The data below is to be repeated in full, exactly as shown.

:: DATA

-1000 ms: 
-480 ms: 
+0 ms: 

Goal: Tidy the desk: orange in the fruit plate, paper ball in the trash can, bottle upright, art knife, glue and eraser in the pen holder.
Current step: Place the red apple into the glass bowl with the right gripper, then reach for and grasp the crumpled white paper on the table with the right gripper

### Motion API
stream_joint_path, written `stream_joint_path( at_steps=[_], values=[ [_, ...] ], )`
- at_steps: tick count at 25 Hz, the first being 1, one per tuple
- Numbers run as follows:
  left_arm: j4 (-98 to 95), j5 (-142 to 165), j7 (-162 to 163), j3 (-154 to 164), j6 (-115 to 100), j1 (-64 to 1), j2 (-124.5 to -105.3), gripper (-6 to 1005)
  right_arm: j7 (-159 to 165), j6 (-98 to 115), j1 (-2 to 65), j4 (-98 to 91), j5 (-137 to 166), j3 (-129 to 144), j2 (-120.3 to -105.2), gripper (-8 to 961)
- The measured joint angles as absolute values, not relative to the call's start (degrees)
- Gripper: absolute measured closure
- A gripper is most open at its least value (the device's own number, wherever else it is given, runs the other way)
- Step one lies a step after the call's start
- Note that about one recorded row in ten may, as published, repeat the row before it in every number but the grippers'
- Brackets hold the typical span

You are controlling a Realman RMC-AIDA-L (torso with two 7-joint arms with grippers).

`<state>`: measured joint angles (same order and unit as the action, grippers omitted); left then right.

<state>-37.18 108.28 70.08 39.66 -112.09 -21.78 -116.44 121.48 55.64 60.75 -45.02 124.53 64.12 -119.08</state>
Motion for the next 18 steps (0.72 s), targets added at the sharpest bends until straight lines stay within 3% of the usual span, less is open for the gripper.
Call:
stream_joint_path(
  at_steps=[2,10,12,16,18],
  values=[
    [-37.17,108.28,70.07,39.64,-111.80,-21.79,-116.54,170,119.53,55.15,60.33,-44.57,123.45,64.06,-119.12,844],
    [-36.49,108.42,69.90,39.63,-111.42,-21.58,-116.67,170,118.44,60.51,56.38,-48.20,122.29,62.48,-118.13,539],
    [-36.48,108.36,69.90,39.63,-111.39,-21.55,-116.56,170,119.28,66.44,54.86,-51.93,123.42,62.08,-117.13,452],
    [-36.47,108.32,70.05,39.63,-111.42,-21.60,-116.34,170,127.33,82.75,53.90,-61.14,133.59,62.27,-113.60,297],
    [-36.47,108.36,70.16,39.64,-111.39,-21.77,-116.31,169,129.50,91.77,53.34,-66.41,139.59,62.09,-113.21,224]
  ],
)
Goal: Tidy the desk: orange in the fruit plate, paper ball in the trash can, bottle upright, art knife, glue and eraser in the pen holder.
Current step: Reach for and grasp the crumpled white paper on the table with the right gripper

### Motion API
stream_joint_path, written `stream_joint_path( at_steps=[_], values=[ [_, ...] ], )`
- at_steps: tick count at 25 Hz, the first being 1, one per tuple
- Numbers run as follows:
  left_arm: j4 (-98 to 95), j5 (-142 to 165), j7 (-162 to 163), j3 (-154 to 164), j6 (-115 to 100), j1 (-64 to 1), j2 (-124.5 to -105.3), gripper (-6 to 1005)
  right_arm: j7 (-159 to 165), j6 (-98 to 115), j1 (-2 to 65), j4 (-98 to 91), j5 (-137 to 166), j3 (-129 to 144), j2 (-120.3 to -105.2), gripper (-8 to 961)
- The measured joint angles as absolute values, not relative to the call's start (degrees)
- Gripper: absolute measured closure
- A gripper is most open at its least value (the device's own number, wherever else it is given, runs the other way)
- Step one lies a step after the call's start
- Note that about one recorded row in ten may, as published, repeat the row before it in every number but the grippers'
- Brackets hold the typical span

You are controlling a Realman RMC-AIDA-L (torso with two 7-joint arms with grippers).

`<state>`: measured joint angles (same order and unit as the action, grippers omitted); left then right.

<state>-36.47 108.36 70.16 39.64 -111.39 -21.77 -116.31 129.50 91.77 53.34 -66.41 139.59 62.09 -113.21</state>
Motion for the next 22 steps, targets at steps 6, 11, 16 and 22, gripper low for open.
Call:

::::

SOLUTION:
-1000 ms: 
-480 ms: 
+0 ms: 

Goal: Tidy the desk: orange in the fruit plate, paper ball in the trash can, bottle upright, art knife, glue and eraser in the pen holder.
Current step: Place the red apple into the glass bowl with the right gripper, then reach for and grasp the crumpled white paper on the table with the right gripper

### Motion API
stream_joint_path, written `stream_joint_path( at_steps=[_], values=[ [_, ...] ], )`
- at_steps: tick count at 25 Hz, the first being 1, one per tuple
- Numbers run as follows:
  left_arm: j4 (-98 to 95), j5 (-142 to 165), j7 (-162 to 163), j3 (-154 to 164), j6 (-115 to 100), j1 (-64 to 1), j2 (-124.5 to -105.3), gripper (-6 to 1005)
  right_arm: j7 (-159 to 165), j6 (-98 to 115), j1 (-2 to 65), j4 (-98 to 91), j5 (-137 to 166), j3 (-129 to 144), j2 (-120.3 to -105.2), gripper (-8 to 961)
- The measured joint angles as absolute values, not relative to the call's start (degrees)
- Gripper: absolute measured closure
- A gripper is most open at its least value (the device's own number, wherever else it is given, runs the other way)
- Step one lies a step after the call's start
- Note that about one recorded row in ten may, as published, repeat the row before it in every number but the grippers'
- Brackets hold the typical span

You are controlling a Realman RMC-AIDA-L (torso with two 7-joint arms with grippers).

`<state>`: measured joint angles (same order and unit as the action, grippers omitted); left then right.

<state>-37.18 108.28 70.08 39.66 -112.09 -21.78 -116.44 121.48 55.64 60.75 -45.02 124.53 64.12 -119.08</state>
Motion for the next 18 steps (0.72 s), targets added at the sharpest bends until straight lines stay within 3% of the usual span, less is open for the gripper.
Call:
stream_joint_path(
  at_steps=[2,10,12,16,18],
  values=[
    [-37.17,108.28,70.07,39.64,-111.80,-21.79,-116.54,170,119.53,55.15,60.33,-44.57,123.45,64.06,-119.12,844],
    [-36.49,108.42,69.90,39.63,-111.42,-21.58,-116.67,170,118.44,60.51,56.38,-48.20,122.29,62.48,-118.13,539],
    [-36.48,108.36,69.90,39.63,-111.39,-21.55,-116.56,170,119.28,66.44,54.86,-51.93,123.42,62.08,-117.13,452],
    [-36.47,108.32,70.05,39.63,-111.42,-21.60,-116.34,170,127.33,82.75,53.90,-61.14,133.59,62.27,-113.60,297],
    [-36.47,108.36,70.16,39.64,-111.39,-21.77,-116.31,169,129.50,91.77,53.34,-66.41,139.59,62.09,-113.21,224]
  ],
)
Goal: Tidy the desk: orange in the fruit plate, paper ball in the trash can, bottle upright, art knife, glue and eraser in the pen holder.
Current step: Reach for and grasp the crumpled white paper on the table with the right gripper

### Motion API
stream_joint_path, written `stream_joint_path( at_steps=[_], values=[ [_, ...] ], )`
- at_steps: tick count at 25 Hz, the first being 1, one per tuple
- Numbers run as follows:
  left_arm: j4 (-98 to 95), j5 (-142 to 165), j7 (-162 to 163), j3 (-154 to 164), j6 (-115 to 100), j1 (-64 to 1), j2 (-124.5 to -105.3), gripper (-6 to 1005)
  right_arm: j7 (-159 to 165), j6 (-98 to 115), j1 (-2 to 65), j4 (-98 to 91), j5 (-137 to 166), j3 (-129 to 144), j2 (-120.3 to -105.2), gripper (-8 to 961)
- The measured joint angles as absolute values, not relative to the call's start (degrees)
- Gripper: absolute measured closure
- A gripper is most open at its least value (the device's own number, wherever else it is given, runs the other way)
- Step one lies a step after the call's start
- Note that about one recorded row in ten may, as published, repeat the row before it in every number but the grippers'
- Brackets hold the typical span

You are controlling a Realman RMC-AIDA-L (torso with two 7-joint arms with grippers).

`<state>`: measured joint angles (same order and unit as the action, grippers omitted); left then right.

<state>-36.47 108.36 70.16 39.64 -111.39 -21.77 -116.31 129.50 91.77 53.34 -66.41 139.59 62.09 -113.21</state>
Motion for the next 22 steps, targets at steps 6, 11, 16 and 22, gripper low for open.
Call:

There is nothing further in this answer.